The null result on Jupiter is just the beginning.

The authors suggest that the infrared glow created by collisions between dark matter particles might be easier to detect in the atmospheres of exoplanets with more mass than Jupiter, particularly in regions with more dark matter, near the center of our galaxy, for example.

“What we are really looking for is something big, like a ‘super-Jupiter’ (a planet more massive than Jupiter), that is closer to the galactic center, where there is a higher concentration of dark matter,” he says. “That way you would expect a higher signal.”

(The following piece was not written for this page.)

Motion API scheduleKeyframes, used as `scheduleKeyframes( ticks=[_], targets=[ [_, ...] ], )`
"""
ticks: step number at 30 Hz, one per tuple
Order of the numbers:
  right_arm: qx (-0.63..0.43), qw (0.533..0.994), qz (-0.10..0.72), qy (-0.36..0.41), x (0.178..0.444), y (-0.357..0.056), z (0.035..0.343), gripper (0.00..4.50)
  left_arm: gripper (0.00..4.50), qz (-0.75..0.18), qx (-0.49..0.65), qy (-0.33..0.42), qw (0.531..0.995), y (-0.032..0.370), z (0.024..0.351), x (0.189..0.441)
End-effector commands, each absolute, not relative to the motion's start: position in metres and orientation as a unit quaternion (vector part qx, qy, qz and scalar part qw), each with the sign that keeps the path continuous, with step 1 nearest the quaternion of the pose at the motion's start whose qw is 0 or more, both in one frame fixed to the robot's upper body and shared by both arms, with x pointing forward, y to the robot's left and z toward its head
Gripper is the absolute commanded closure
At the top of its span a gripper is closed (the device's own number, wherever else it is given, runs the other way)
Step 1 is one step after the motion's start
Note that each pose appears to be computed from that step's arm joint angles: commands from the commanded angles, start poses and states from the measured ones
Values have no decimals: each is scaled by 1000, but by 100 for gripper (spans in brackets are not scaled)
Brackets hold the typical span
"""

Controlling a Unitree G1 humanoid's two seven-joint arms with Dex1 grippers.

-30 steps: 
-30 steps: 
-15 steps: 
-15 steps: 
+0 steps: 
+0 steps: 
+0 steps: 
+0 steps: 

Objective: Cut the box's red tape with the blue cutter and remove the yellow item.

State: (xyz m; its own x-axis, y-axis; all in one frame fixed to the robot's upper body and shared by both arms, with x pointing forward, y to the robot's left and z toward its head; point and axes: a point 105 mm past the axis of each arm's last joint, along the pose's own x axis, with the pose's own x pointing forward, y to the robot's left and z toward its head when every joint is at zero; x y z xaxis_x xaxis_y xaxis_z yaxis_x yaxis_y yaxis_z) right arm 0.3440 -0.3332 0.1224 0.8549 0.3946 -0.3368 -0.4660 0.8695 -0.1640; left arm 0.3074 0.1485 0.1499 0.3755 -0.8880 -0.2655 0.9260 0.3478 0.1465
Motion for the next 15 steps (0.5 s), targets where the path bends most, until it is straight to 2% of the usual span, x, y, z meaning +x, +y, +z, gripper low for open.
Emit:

However, it is not currently possible to detect such glows on exoplanets, but Blanco hopes that such technology will soon be developed, although he cautions that astronomers would have to improve the sensitivity of the relevant instruments by two or three times for them to be effective.

“That's very far away,” says cosmologist Joseph Silk of Johns Hopkins University, who was not involved in the study.

Still, it's one more possible way that astronomers might one day see into the invisible and uncover the true nature of the mysterious dark matter that permeates our universe.